Collected data entries

Content starts

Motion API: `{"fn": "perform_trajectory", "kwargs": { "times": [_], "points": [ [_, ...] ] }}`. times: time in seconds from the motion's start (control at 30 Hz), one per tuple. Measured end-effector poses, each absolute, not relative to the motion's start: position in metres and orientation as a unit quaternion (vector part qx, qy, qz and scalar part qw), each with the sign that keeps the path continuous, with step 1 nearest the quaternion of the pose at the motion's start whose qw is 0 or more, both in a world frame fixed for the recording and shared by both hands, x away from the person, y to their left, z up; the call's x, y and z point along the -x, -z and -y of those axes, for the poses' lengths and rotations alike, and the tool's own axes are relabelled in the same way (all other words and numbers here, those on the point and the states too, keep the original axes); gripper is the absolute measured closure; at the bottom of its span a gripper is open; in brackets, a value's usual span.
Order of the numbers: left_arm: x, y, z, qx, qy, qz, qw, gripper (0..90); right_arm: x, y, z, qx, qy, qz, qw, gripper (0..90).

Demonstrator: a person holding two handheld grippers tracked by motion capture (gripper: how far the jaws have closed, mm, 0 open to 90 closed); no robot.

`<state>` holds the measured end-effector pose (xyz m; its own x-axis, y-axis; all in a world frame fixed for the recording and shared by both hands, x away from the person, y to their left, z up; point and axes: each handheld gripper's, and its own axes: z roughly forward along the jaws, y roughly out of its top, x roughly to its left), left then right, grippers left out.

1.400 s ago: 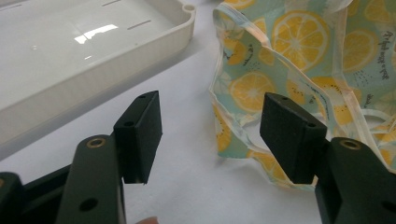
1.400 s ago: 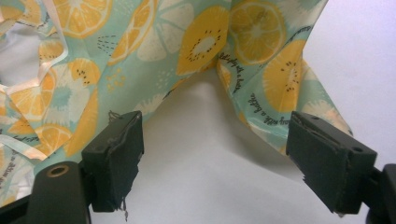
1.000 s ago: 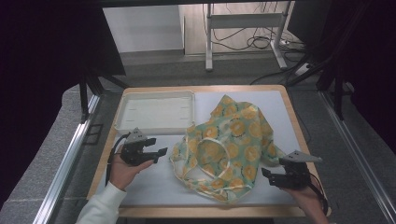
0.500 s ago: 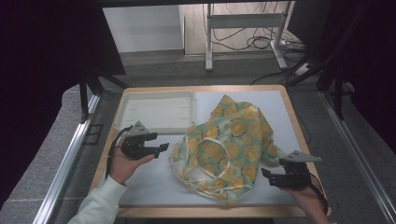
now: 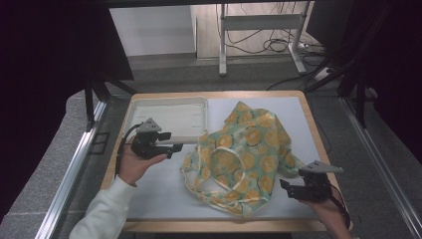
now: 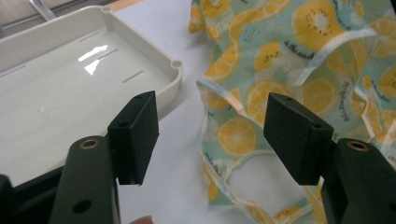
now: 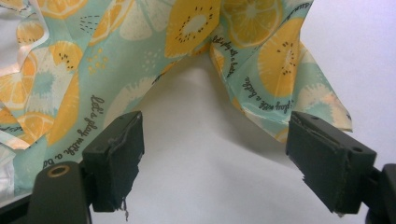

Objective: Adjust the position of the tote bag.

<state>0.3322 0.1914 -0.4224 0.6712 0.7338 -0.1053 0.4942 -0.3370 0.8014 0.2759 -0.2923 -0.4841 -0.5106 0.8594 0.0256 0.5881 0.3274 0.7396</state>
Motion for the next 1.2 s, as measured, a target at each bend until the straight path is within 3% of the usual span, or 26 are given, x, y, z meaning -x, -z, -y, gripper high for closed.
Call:
{"fn": "perform_trajectory", "kwargs": {
  "times": [1.2],
  "points": [
    [-0.38, 0.406, -0.157, -0.82, -0.143, -0.363, 0.419, 35.5, -0.279, 0.488, 0.295, -0.475, -0.339, -0.787, 0.199, 18.0]
  ]
}}
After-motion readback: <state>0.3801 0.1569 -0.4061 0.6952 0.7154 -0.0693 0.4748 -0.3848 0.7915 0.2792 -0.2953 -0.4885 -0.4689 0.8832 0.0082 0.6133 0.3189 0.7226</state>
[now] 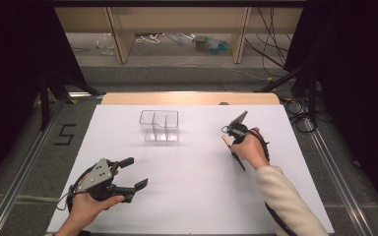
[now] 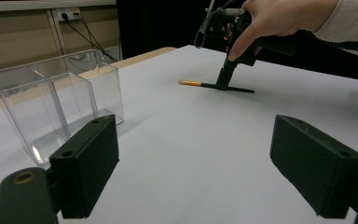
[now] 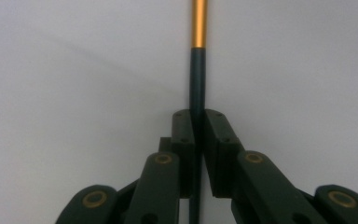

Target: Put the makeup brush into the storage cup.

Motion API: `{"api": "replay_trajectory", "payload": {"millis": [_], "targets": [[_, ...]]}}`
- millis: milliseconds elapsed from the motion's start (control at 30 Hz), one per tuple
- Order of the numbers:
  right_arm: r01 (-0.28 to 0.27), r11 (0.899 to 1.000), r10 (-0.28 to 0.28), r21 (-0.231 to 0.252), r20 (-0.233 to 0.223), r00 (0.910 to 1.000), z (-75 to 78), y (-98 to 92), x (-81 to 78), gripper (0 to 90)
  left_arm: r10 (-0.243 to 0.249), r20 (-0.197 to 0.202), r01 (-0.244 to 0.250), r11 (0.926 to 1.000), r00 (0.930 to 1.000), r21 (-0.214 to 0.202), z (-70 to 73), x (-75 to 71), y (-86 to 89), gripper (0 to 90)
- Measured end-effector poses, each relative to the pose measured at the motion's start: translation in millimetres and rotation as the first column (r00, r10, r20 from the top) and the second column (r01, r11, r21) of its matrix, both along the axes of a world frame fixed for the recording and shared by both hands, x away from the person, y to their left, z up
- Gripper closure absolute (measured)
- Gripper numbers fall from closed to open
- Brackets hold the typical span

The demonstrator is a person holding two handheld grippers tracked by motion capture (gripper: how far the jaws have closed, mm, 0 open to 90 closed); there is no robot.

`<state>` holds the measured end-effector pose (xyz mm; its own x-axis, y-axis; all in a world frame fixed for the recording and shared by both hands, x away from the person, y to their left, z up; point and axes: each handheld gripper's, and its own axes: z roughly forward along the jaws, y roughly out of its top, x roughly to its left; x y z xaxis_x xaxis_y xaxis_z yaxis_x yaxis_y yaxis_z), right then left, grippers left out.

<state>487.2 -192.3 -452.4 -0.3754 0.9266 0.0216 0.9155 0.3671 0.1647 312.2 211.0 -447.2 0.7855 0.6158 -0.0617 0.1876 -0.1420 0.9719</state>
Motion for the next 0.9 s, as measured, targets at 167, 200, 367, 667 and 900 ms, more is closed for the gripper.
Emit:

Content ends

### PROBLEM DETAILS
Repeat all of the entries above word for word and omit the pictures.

### OUTPUT OF THE EXERCISE
Motion API: `{"fn": "perform_trajectory", "kwargs": { "times": [_], "points": [ [_, ...] ] }}`. times: time in seconds from the motion's start (control at 30 Hz), one per tuple. Measured end-effector poses, each absolute, not relative to the motion's start: position in metres and orientation as a unit quaternion (vector part qx, qy, qz and scalar part qw), each with the sign that keeps the path continuous, with step 1 nearest the quaternion of the pose at the motion's start whose qw is 0 or more, both in a world frame fixed for the recording and shared by both hands, x away from the person, y to their left, z up; the call's x, y and z point along the -x, -z and -y of those axes, for the poses' lengths and rotations alike, and the tool's own axes are relabelled in the same way (all other words and numbers here, those on the point and the states too, keep the original axes); gripper is the absolute measured closure; at the bottom of its span a gripper is open; in brackets, a value's usual span.
Order of the numbers: left_arm: x, y, z, qx, qy, qz, qw, gripper (0..90); right_arm: x, y, z, qx, qy, qz, qw, gripper (0..90).

Demonstrator: a person holding two handheld grippers tracked by motion capture (gripper: how far the jaws have closed, mm, 0 open to 90 closed); no robot.

`<state>` holds the measured end-effector pose (xyz m; its own x-axis, y-axis; all in a world frame fixed for the recording and shared by both hands, x away from the person, y to their left, z up; point and axes: each handheld gripper's, and its own axes: z roughly forward along the jaws, y roughly out of its top, x roughly to its left), left then right, grippers left out.

1.400 s ago: 
1.400 s ago: 
1.000 s ago: 
0.500 s ago: 
now: 
now: 
now: 

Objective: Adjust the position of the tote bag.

<state>0.3322 0.1914 -0.4224 0.6712 0.7338 -0.1053 0.4942 -0.3370 0.8014 0.2759 -0.2923 -0.4841 -0.5106 0.8594 0.0256 0.5881 0.3274 0.7396</state>
Motion for the next 1.2 s, as measured, a target at each bend until the straight path is within 3% of the usual span, or 26 are given, x, y, z meaning -x, -z, -y, gripper high for closed.
Call:
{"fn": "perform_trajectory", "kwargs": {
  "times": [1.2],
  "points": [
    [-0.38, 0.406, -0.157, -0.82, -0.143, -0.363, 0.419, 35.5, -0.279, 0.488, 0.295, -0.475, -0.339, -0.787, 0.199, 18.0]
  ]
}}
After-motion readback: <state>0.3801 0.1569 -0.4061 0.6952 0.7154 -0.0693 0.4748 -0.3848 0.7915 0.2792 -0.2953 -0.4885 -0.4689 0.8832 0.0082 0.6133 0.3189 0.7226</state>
[now] 
[now] 
[now] 

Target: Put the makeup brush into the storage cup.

Motion API: `{"api": "replay_trajectory", "payload": {"millis": [_], "targets": [[_, ...]]}}`
- millis: milliseconds elapsed from the motion's start (control at 30 Hz), one per tuple
- Order of the numbers:
  right_arm: r01 (-0.28 to 0.27), r11 (0.899 to 1.000), r10 (-0.28 to 0.28), r21 (-0.231 to 0.252), r20 (-0.233 to 0.223), r00 (0.910 to 1.000), z (-75 to 78), y (-98 to 92), x (-81 to 78), gripper (0 to 90)
  left_arm: r10 (-0.243 to 0.249), r20 (-0.197 to 0.202), r01 (-0.244 to 0.250), r11 (0.926 to 1.000), r00 (0.930 to 1.000), r21 (-0.214 to 0.202), z (-70 to 73), x (-75 to 71), y (-86 to 89), gripper (0 to 90)
- Measured end-effector poses, each relative to the pose measured at the motion's start: translation in millimetres and rotation as the first column (r00, r10, r20 from the top) and the second column (r01, r11, r21) of its matrix, both along the axes of a world frame fixed for the recording and shared by both hands, x away from the person, y to their left, z up
- Gripper closure absolute (measured)
- Gripper numbers fall from closed to open
- Brackets hold the typical span

The demonstrator is a person holding two handheld grippers tracked by motion capture (gripper: how far the jaws have closed, mm, 0 open to 90 closed); there is no robot.

`<state>` holds the measured end-effector pose (xyz mm; its own x-axis, y-axis; all in a world frame fixed for the recording and shared by both hands, x away from the person, y to their left, z up; point and axes: each handheld gripper's, and its own axes: z roughly forward along the jaws, y roughly out of its top, x roughly to its left; x y z xaxis_x xaxis_y xaxis_z yaxis_x yaxis_y yaxis_z), right then left, grippers left out.

<state>487.2 -192.3 -452.4 -0.3754 0.9266 0.0216 0.9155 0.3671 0.1647 312.2 211.0 -447.2 0.7855 0.6158 -0.0617 0.1876 -0.1420 0.9719</state>
Motion for the next 0.9 s, as measured, targets at 167, 200, 367, 667 and 900 ms, more is closed for the gripper.
Emit:

The output as shown is complete.